The TODD FARM

 on Town line of
GANGES and  CLYDE  TOWNSHIPS - 1913

Actually The CAMPANIA FARM

.....Mint farming was introduced into Allegan County by Judge Henry F. Severens who, by 1896, was reported to have "the largest peppermint field in the world," nearly a mile long on the Severens Marsh, reclaimed swamp land south of Fennville.

.....He had two stills located on his 1000- acre plus farm, and shipped more than 200 barrels of raw oil as early as 1892.  Realizing the potential in the swampy land, Severens bought up large tracts on speculation.  In August of 1895, A. M. todd became one of his best customers, purchasing more than a thousand acres of land (840 in Ganges Twp. and 320 in Clyde Twp.) near a tributary of the Black river, outlet of Hutchins Lake.  Todd began the laborious process of ditching and draining his land in preparation for setting his first mint crop.

.....Todd was actually a chemist by trade, he began working with peppermint and the distilling of the oil in 1868.  He devised a method of distilling oil that resulted in a purer end product and he and his brother established the Steam Refined Essential Oil Works at Nottawa in St.

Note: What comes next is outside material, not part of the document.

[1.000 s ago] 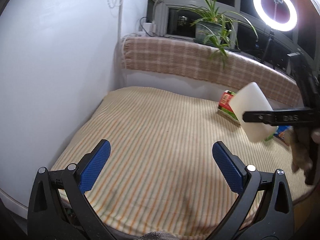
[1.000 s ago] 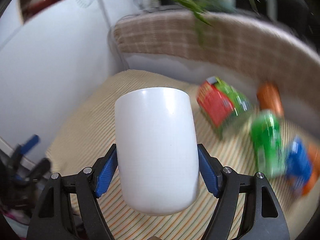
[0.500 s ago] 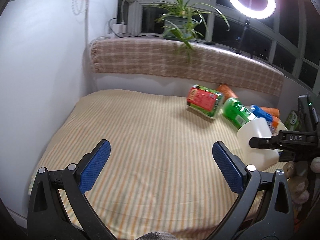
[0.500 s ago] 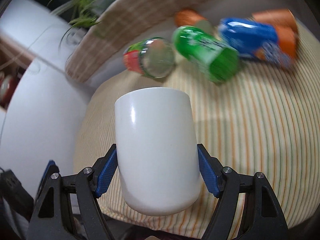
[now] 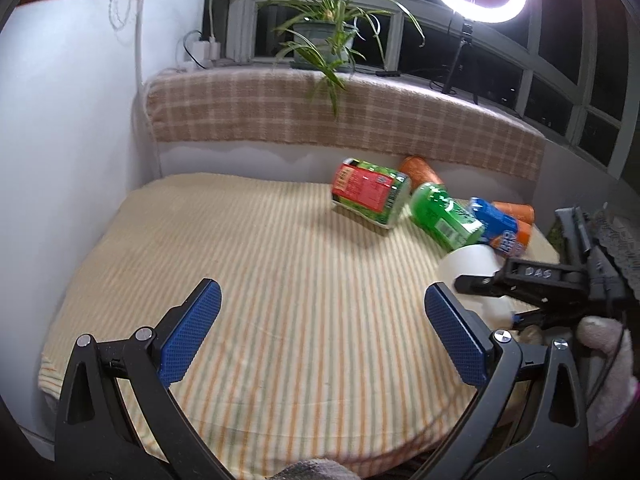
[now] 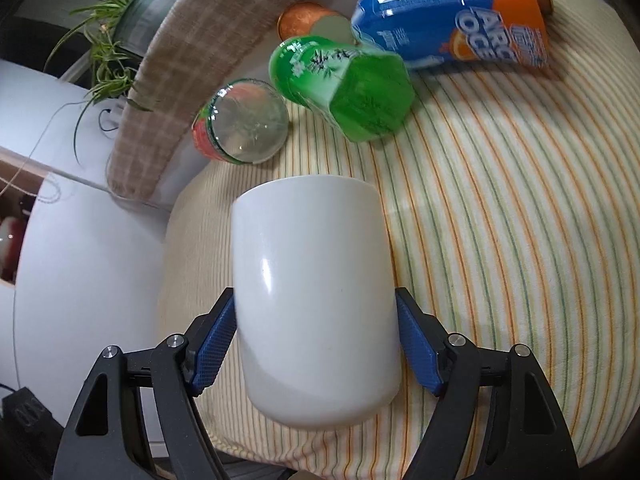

Joseph Co. near where he was born.  In the summer of 1891 he moved his distilling works to Kalamazoo and began to develop extensive farms to grow the raw materials.  The farm here in Allegan County he called Campania after the district in central Italy.

.....In draining the swampy land, one hardship was the infestation of rattle snakes, the largest being eight feet long and as large as a man's arm.  This author can believe this because he himself had killed a rattle snake by a telephone pole he was working by in 1957 and it's babies ran into the parent snake, not too far from this location.

.....In the summer Todd hired hundreds of workers, area residents as well as many brought in from the unemployment offices of Chicago, and for a period during World War II, prisoner of war labor was utilized from Camp Lakewood near Allegan.


The firm still exists, click image above.

Future site of  WILDLIFE REFUGE


.....Todd was called the "Peppermint King" and a 1902 article in the New York Sun claimed that Campania produced one-tenth of the world's supply of peppermint oil.  It described the farm:
"Campania farm contains 1,600 acres of highly fertile soil and it spreads out as flat as a duck pond, a lake of pungent waves of crinkly green leaves blanketed at nightfall with a thick vapor . . . The smart in the newcomer's eyes, as well as his nose, tells him that he is in the middle of the biggest peppermint field in the world."

.....Crops had to be diversified with other crops such as broom corn and sugar beets when the land was overworked for mint.  In 1924 Verticillium wilt was discovered and rapidly spread throughout western  Michigan.  By 1930 Todd began growing mint further west in Oregon, Washington and California.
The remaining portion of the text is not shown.